From 668bb37b26d1a97a6bada9b01953460d8a24dcc8 Mon Sep 17 00:00:00 2001
From: Bryan Newbold <bnewbold@robocracy.org>
Date: Thu, 31 Jan 2019 11:39:39 -0800
Subject: rename LICENSE and TODO to have file extensions

---
 TODO.md | 193 ++++++++++++++++++++++++++++++++++++++++++++++++++++++++++++++++
 1 file changed, 193 insertions(+)
 create mode 100644 TODO.md

(limited to 'TODO.md')
diff --git a/TODO.md b/TODO.md
new file mode 100644
index 00000000..a1f44f52
--- /dev/null
+++ b/TODO.md
@@ -0,0 +1,193 @@
+
+## In Progress
+
+## Prod Metadata Checks
+
+- edit and editgroup metadata
+- longtail_oa flag getting set on GROBID imports
+- crossref citation not saving 'article-title' or 'unstructured', and 'author'
+  should be 'authors' (list)
+- crossref not saving 'language' (looks like iso code already)
+- grobid reference should be under extra (not nested): issue, volume, authors
+- uniqueness of:
+    sha1 - via SQL dump
+    doi - via SQL dump
+    issnl - via JSON dump
+    orcid - via JSON dump
+
+## Next Up
+
+- bootstrap_bots script should set -ex and output admin and webface tokens
+- regression test imports for missing orcid display and journal metadata name
+- serveral tweaks/fixes to webface (eg, container metadata schema changed)

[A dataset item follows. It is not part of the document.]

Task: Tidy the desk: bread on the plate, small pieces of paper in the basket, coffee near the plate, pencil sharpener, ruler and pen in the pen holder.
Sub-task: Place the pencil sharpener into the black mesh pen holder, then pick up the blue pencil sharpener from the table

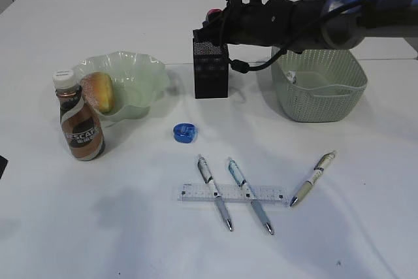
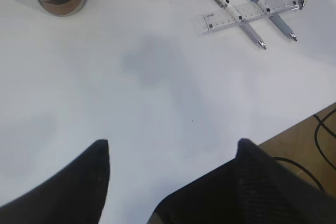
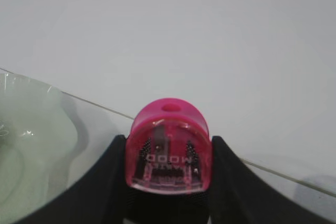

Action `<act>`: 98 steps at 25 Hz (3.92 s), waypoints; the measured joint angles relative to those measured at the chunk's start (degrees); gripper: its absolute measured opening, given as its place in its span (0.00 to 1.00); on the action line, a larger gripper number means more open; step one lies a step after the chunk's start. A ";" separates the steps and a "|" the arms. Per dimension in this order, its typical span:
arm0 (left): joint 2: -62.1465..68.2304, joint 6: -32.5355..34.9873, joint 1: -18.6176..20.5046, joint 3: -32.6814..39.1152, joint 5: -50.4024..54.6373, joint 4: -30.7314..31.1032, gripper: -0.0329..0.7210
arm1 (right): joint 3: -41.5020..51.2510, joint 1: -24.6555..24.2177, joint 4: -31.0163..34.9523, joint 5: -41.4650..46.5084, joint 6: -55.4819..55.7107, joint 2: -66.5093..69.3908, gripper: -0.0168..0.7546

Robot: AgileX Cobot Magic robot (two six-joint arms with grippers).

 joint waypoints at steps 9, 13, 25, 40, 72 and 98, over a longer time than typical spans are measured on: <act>0.00 0.00 0.00 0.00 -0.20 -0.10 0.74 | -1.23 0.89 0.00 -3.41 0.11 3.78 0.43; 0.00 0.00 0.00 0.00 -0.20 -0.20 0.74 | -1.23 1.08 0.00 -4.50 0.11 3.86 0.43; 0.00 0.00 0.00 0.00 -0.20 -0.20 0.74 | -2.10 1.22 0.09 -5.67 0.21 6.07 0.43; 0.00 0.00 0.00 0.00 -0.20 -0.20 0.74 | -2.19 1.24 -1.07 -7.79 0.21 6.58 0.48; 0.00 0.00 0.00 0.00 -0.20 0.13 0.73 | -2.19 1.24 -1.84 20.62 -3.09 -5.91 0.58; 0.00 0.00 0.00 0.00 -0.10 0.57 0.73 | -2.36 1.24 12.73 50.48 -55.13 -1.47 0.58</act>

+- container count "enrich"
+- changelog elastic stuff (is there even a fatcat-export for this?)
+- QA sentry has very little host info; also not URL of request
+- start prod crossref harvesting (from ~start of 2019)
+- 158 "NULL" publishers in journal metadata
+- should elastic release_year be of date type, instead of int?
+- QA/prod needs updated credentials
+- ansible: ISSN-L download/symlink
+- searching 'N/A' is a bug
+- formalize release_status:
+    => https://wiki.surfnet.nl/display/DRIVERguidelines/DRIVER-VERSION+Mappings
+
+## Production public launch blockers
+
+- handle 'wip' status entities in web UI
+- guide updates for auth
+- webface 4xx and 5xx pages
+- privacy policy, and link from: create account, create edit
+- refactors and correctness in rust/TODO
+- update /about page
+
+## Production Tech Sanity
+
+- postgresql replication
+- pg_dump/load test
+- haproxy somewhere/how
+- logging iteration: larger journald buffers? point somewhere?
+
+## Ideas
+
+- write up notes on biblio metadata in general
+    => "extensibility" and extra keys
+    => proliferation of arrays vs. concrete values
+    => various ways to record history/progeny
+    => "subtitle", "short-title", "full-title" complexity
+    => human names
+    => translated metadata: titles/names/abstracts
+    => "typing" for metadata (eg, math in titles)
+- 'hide' flag for exporter (eg, to skip abstracts and refs in some release dumps)
+- https://tech.labs.oliverwyman.com/blog/2019/01/14/serialising-rust-tests/
+- use https://github.com/codelucas/newspaper to extract fulltext+metadata from
+  HTML crawls
+- changelog elastic index (for stats)
+- import from arabesque output (eg, specific crawls)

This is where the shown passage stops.